#### [AIM OF THE EXERCISE]
Where a line of the data below has the string "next", copy that line.

[Excerpts from a dataset]
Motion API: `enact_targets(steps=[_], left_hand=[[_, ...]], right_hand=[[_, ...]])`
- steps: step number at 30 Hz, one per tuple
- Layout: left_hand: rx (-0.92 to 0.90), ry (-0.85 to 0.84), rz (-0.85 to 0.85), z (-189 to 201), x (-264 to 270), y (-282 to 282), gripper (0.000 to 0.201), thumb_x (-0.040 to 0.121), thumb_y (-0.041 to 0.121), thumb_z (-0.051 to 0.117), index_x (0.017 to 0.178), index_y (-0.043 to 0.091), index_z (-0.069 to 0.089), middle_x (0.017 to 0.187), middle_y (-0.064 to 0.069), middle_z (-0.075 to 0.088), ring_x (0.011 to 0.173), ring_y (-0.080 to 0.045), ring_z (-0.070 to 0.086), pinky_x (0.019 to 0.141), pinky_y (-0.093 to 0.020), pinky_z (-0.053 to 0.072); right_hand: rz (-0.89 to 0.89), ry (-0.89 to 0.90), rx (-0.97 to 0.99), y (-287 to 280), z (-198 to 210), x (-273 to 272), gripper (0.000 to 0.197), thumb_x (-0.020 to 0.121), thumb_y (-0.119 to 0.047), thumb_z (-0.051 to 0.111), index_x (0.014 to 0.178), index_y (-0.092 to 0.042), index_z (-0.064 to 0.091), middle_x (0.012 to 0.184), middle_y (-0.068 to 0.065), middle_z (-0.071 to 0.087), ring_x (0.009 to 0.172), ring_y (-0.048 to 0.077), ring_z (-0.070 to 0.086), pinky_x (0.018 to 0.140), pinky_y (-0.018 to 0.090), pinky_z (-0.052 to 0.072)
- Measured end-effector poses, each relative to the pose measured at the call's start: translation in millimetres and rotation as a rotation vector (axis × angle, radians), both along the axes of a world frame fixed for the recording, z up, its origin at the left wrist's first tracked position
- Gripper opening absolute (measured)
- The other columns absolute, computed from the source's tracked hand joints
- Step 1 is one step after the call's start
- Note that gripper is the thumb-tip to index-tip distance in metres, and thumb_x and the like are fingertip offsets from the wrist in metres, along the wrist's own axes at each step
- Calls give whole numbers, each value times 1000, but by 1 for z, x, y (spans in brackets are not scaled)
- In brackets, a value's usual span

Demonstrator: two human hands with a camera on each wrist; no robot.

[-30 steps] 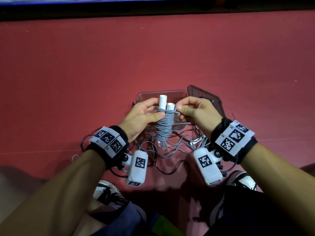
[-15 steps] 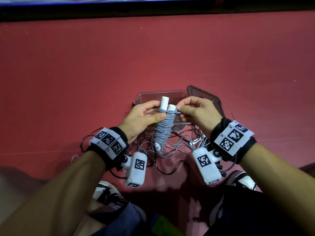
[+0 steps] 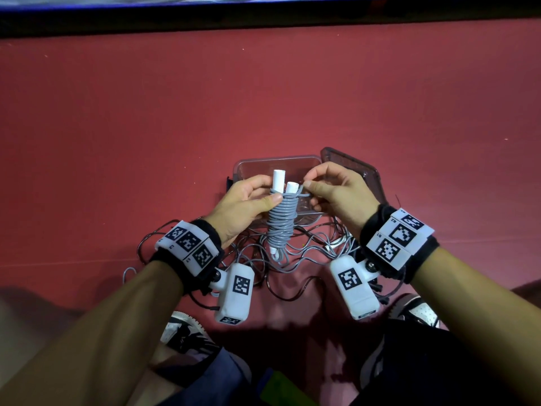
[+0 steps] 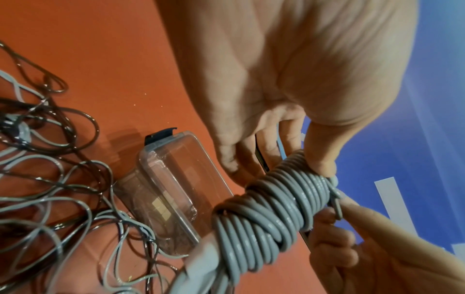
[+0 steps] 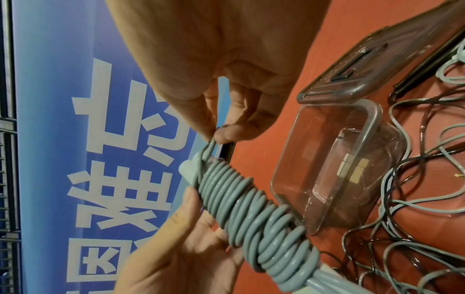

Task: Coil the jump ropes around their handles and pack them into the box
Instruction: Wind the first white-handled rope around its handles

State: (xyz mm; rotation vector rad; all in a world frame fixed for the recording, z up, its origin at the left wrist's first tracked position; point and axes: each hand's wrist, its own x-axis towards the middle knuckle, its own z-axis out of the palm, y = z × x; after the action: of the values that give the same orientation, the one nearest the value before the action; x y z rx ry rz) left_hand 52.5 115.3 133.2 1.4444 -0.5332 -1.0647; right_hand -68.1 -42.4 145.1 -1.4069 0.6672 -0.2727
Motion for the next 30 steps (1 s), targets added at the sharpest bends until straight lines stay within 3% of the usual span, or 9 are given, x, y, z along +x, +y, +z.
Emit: enact_targets(steps=[3, 7, 10, 13, 17, 21, 25, 27, 30], left_hand=[[45, -42, 17, -2, 2, -1, 26, 88, 21, 67, 113, 15, 65, 110, -9, 74, 105, -21, 66, 103, -48, 49], [75, -112, 35, -7, 6, -2, 15, 100, 8, 60, 113, 14, 64, 109, -6, 74, 95, -9, 69, 88, -26, 54], [75, -130, 41, -8, 7, -3, 16, 100, 7, 59, 114, 13, 64, 110, -7, 73, 95, -8, 69, 86, -23, 55], [66, -127, 50, -8, 7, -3, 17, 99, 4, 59, 113, 12, 64, 106, -5, 73, 90, -4, 70, 81, -18, 54], [56, -110, 62, -6, 6, -2, 16, 99, 4, 59, 113, 12, 64, 102, -4, 73, 88, -3, 71, 78, -16, 54], [55, -118, 74, -5, 6, -3, 17, 98, 4, 59, 114, 8, 64, 105, -8, 73, 89, -7, 69, 79, -19, 55], [70, -150, 73, -6, 7, -2, 17, 98, 3, 61, 111, 11, 66, 104, -7, 74, 89, -7, 69, 78, -18, 53], [81, -164, 63, -6, 7, -2, 18, 97, 2, 61, 111, 12, 66, 103, -4, 74, 88, -4, 70, 80, -17, 52], [80, -169, 56, -5, 6, -1, 21, 96, -1, 61, 114, 8, 65, 104, -5, 74, 91, -5, 70, 83, -17, 52]], right_hand=[[4, 9, 19, 1, 3, 1, 16, 94, 1, 59, 85, -11, 62, 63, -4, 63, 53, 13, 52, 49, 22, 47], [-10, -3, 79, 2, 3, 2, 12, 95, -5, 62, 83, -9, 63, 70, 3, 61, 56, 15, 58, 55, 24, 51], [13, 48, 45, 0, -1, 1, 6, 94, -11, 67, 87, -10, 66, 76, 5, 62, 60, 15, 61, 59, 24, 53], [46, 92, 33, -3, -3, 2, 5, 92, -2, 65, 90, -6, 68, 73, 2, 67, 61, 14, 63, 59, 21, 53], [79, 86, 15, -5, -3, 0, 14, 88, 6, 68, 95, -6, 69, 82, 13, 68, 63, 15, 63, 64, 22, 56], [79, 93, -42, -2, -1, -2, 9, 90, 7, 65, 96, 1, 67, 69, 13, 63, 52, 7, 60, 54, 16, 51], [47, 23, 30, -4, -1, -3, 16, 86, 16, 63, 88, 1, 69, 75, 17, 70, 64, 15, 70, 67, 22, 58], [44, 26, 17, -4, 1, -3, 12, 83, 12, 68, 85, 0, 72, 77, 15, 73, 68, 17, 70, 75, 29, 59], [13, 20, 12, -4, 4, -3, 11, 83, 0, 74, 85, 10, 70, 76, 11, 73, 65, 12, 68, 68, 23, 55]])
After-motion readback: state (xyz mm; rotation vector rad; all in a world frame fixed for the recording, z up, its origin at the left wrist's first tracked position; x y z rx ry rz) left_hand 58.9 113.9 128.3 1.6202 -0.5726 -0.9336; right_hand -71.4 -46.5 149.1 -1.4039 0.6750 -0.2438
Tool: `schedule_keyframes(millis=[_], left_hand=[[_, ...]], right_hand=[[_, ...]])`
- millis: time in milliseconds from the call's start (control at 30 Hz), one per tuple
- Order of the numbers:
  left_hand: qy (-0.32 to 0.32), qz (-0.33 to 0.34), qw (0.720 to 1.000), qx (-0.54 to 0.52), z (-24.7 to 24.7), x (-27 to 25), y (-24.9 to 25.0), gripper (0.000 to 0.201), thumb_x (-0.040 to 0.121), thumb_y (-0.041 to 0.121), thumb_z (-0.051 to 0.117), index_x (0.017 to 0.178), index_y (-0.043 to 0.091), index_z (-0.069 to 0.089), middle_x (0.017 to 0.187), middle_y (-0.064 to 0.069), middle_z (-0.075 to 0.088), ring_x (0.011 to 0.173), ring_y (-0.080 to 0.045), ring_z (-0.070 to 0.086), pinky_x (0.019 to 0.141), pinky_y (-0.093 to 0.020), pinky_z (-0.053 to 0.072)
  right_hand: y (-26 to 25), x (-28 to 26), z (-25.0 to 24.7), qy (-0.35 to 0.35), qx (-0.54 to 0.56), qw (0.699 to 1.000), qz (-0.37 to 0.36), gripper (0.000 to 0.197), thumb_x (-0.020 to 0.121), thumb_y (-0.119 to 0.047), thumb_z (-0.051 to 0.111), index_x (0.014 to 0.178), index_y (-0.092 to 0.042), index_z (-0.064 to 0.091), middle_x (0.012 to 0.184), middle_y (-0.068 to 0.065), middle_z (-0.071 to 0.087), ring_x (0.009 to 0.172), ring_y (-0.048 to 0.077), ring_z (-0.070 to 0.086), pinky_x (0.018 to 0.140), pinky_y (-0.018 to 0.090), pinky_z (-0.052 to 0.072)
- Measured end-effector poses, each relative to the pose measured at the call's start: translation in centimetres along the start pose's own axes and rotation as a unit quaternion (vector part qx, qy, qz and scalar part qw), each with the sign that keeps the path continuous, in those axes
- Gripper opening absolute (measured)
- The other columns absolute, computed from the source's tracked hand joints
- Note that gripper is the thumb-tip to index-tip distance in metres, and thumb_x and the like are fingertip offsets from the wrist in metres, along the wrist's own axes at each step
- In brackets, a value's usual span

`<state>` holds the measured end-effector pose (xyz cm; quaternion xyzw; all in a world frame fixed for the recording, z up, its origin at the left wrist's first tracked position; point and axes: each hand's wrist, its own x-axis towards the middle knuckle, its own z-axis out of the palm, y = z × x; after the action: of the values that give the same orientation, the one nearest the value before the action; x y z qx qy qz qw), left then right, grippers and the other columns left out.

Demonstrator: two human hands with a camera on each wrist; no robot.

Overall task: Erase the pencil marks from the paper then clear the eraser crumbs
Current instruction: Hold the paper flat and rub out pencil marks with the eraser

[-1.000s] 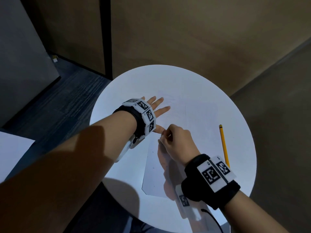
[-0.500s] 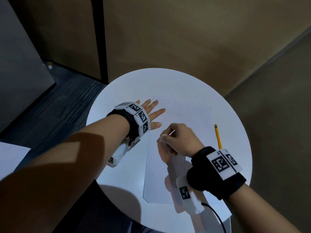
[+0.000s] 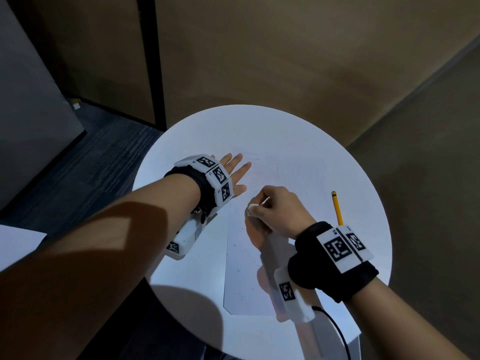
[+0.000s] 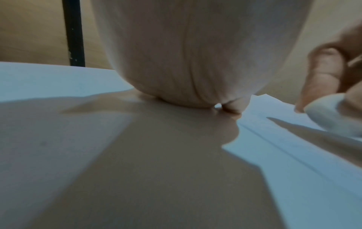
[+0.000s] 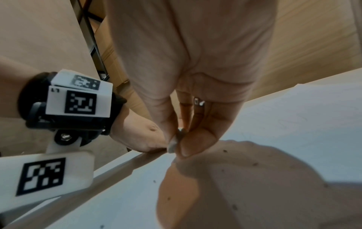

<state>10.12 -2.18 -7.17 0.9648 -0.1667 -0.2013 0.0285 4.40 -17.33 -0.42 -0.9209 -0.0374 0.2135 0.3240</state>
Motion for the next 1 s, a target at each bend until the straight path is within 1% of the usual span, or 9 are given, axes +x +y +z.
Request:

#### [SOLVED PROBLEM]
Motion for the next 30 steps (1 s), targets added at the sharpest bends until straight lines stay within 3% of the usual span, or 9 are given, x, y, z along +x, +y, +z.
Motion for the next 1 s, a target at each bend until the straight path is within 1% of the usual span, or 9 are given, axes +x +y +z.

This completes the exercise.